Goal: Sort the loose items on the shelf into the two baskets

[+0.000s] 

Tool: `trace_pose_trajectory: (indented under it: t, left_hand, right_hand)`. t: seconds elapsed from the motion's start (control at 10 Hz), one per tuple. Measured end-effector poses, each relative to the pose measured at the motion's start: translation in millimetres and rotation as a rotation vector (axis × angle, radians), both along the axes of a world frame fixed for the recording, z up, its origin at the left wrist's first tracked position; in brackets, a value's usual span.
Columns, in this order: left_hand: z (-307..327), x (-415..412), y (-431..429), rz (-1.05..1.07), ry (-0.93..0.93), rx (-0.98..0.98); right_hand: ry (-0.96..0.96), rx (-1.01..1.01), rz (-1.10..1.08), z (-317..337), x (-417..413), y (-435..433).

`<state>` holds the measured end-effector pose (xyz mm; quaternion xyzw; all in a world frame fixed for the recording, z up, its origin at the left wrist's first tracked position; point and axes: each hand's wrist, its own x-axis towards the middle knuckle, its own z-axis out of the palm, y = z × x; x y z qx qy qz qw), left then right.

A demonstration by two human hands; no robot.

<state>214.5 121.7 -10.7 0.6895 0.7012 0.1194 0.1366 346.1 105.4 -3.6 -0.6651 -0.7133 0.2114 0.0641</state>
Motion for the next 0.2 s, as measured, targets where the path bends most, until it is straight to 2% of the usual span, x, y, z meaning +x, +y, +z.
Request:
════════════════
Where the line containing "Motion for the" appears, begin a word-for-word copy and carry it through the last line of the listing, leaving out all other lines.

## Task response
Motion for the next 0.2 s, as measured, targets where the path bends most, until it is straight to 2% of the usual span, x, y, z meaning +x, +y, +z.
Request:

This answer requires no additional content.